Your goal: Could the data below be copied exactly, minus the pictures?

[Information shown — start]

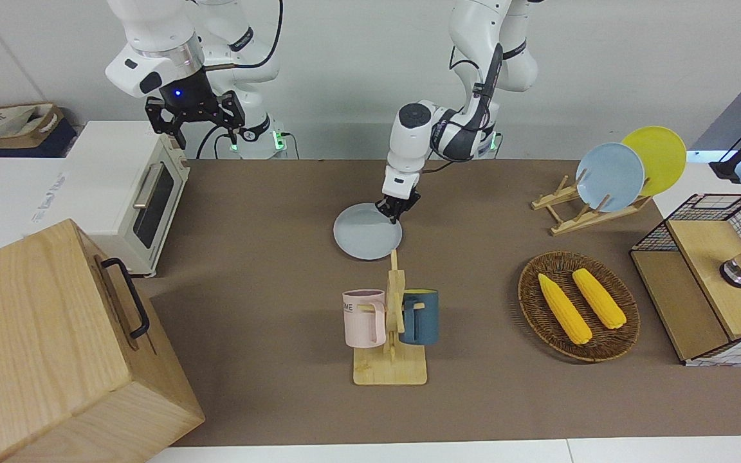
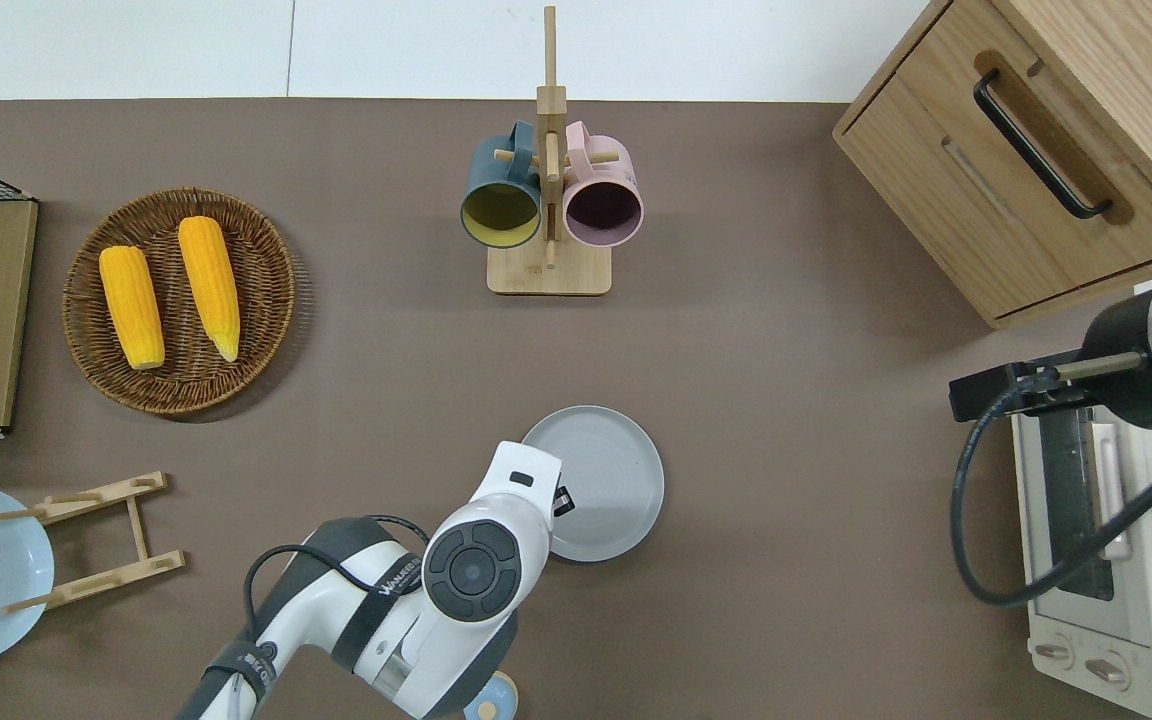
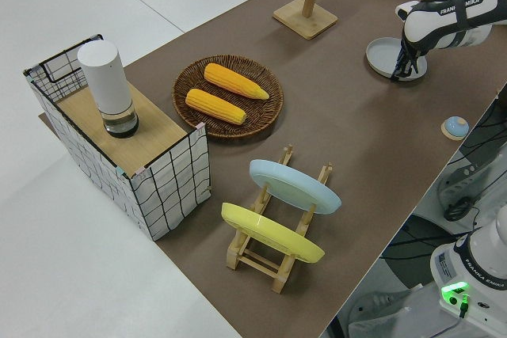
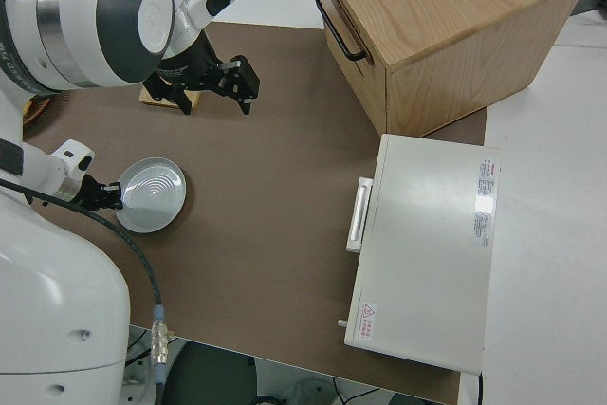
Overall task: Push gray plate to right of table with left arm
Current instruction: 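Keep pushing the gray plate with the left gripper toward the toaster oven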
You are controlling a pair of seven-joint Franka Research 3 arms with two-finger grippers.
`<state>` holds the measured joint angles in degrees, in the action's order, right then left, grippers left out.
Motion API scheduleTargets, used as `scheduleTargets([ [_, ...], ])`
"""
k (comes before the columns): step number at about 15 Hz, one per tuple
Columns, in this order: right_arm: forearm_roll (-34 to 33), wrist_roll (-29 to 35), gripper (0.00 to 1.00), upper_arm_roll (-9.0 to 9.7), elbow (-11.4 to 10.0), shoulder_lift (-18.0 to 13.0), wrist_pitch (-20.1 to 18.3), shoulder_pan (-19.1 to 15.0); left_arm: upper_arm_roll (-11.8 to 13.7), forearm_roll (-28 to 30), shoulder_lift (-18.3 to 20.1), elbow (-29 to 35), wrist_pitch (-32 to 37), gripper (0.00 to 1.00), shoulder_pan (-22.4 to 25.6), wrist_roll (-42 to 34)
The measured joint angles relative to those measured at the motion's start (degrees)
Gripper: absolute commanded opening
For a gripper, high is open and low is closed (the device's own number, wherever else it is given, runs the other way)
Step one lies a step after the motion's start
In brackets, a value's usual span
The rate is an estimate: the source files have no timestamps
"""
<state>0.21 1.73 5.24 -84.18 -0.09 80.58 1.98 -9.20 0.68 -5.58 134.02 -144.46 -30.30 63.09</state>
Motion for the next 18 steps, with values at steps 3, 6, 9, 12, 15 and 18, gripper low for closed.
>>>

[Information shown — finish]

Result:
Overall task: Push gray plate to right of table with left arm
Current instruction: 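Keep pushing the gray plate with the left gripper toward the toaster oven
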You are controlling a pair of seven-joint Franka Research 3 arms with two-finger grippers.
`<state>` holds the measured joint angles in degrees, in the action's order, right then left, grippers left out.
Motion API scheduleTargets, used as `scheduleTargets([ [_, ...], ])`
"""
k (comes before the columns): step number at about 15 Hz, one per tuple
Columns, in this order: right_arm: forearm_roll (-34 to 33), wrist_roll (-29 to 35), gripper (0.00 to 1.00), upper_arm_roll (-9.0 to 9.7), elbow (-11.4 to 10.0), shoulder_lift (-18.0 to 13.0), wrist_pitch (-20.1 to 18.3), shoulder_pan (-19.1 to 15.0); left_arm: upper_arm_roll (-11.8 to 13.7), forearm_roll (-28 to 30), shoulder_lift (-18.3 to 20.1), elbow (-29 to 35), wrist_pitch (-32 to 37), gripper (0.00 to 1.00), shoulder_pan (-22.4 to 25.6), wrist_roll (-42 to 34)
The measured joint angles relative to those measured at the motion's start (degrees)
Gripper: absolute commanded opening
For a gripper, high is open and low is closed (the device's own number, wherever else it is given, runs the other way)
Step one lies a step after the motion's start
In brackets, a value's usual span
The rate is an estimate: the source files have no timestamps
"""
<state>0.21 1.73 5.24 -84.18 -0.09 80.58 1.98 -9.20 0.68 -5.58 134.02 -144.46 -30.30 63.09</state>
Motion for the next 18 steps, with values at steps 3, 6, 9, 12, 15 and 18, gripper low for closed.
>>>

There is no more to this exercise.